What is wisdom?

I would like to invite you who are reading this to an open discussion on the concept of wisdom. What is wisdom? This is a word that is used quite often; but how many people know exactly what it means? Very many people use wisdom, intelligence and knowledge interchangeably as if the three meant the same thing. Do they? I think they don’t. I would like us to put our heads together and come out with clear differences between knowledge, intelligence, and wisdom. Hopefully this should help us understand what wisdom really is. After this, and during another session, we will look at how wisdom is acquired; how one become a wise person; how having wisdom helps us become the person our creator means us to be. I really hope and pray that you fully join this open and very important discussion.

Let me start.
Intelligence is the power or mental ability to learn, understand, and assimilate what has been learned; and be able to give it back or pass it to another when the need arises. If you can learn things with ease, understand what you are taught with ease, retain it, and give it back or give it out when need arises, you will be said to be a very intelligent or brilliant person.

Someone who has the ability to reason, analyze, and evaluate situations and come out with sound conclusions or decisions is also an intelligent person.

Knowledge is what you learn or get when you learn. The facts of a subject, the information that you gather when you learn; skills that you acquire on a given field constitute knowledge. Everything that you acquire through learning or research is knowledge.
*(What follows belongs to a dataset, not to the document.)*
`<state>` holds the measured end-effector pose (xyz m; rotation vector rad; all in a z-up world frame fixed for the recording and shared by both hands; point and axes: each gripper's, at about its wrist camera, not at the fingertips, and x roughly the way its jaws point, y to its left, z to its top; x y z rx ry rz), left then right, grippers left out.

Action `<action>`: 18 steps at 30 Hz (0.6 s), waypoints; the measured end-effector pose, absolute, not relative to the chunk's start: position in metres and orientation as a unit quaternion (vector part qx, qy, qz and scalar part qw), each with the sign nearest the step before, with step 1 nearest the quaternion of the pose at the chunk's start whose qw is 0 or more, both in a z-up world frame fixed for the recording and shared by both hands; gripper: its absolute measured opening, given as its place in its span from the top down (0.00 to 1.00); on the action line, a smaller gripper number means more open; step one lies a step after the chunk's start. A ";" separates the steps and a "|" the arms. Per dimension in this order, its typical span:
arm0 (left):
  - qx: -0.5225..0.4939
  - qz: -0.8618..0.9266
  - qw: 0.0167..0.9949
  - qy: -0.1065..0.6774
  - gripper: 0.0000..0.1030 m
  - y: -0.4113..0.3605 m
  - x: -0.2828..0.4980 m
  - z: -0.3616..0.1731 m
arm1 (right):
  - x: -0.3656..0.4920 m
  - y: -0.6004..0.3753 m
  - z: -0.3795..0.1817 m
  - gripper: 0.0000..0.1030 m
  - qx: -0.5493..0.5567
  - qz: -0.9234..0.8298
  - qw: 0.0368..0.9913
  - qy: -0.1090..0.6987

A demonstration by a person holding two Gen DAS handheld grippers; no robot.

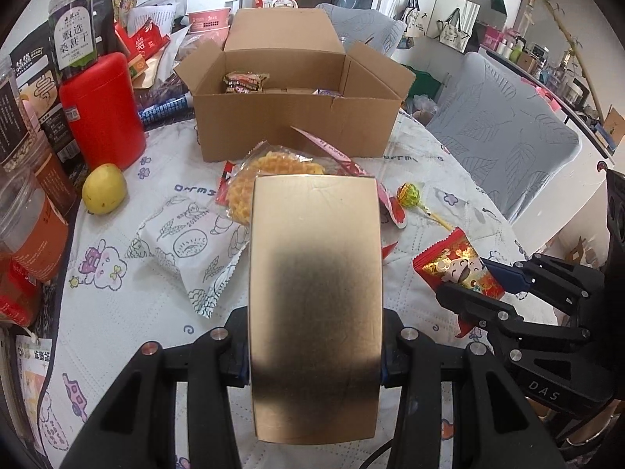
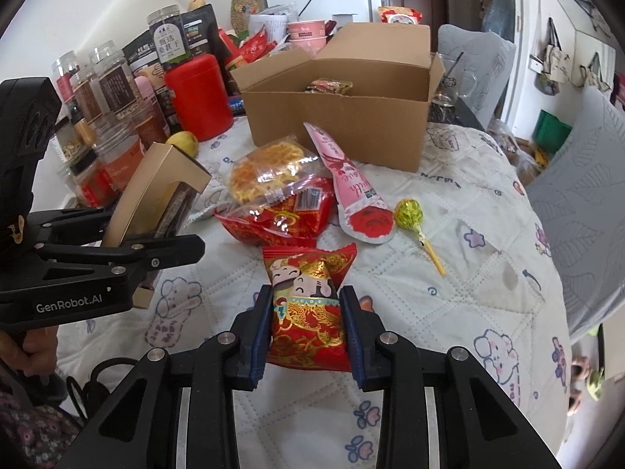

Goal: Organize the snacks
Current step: 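Grasp the red candy packet with the right tool while the left tool holds the gold carton, then carry the gold carton and red candy packet over the cardboard box with both tools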

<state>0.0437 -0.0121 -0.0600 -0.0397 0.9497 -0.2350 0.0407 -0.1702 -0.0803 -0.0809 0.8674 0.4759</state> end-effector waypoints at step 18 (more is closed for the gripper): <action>-0.018 -0.115 0.925 0.361 0.57 -0.007 0.075 0.008 | 0.067 -0.166 -0.015 0.68 -0.028 0.238 0.909 0.339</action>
An intelligent researcher will come out with sound knowledge or facts or discoveries on the subject of the research. These discoveries or knowledge will add to the volume of existing knowledge in the world. Thus, through research and thinking, new knowledge is generated every day and added to the volume of existing knowledge. Humans can only know a minute fraction of the existing knowledge in the world.
Wisdom is not simply knowledge or intelligence. Wisdom goes beyond knowledge and intelligence. It is a combination of the two plus something else – a certain innate ability that goes beyond intelligence and which enables you to use knowledge in a very intelligent, pragmatic or philosophical way.
While intelligence is more associated with learning in a classroom situation, hearing, understanding, reasoning, having a sound mind with sound ideas, wisdom has to do more with finding solutions to life issues; having the ability to see what others are unable to see; having vision, or foresight which enables you to see far ahead; having intuitive powers whose source you cannot explain but which help you find solutions to the problems that present themselves to you.
The great founders of the various religions of the world were wise people, from Jesus Christ, Mohamed, and others. King Solomon was a wise leader who displayed his wisdom in many ways like solving the dispute between the two women on the dead and the living child and the composition of “three thousand proverbs and more than a thousand songs.” Of course, history lists more wise people like Socrates, Plato, Gandhi, Confucius and you name the rest.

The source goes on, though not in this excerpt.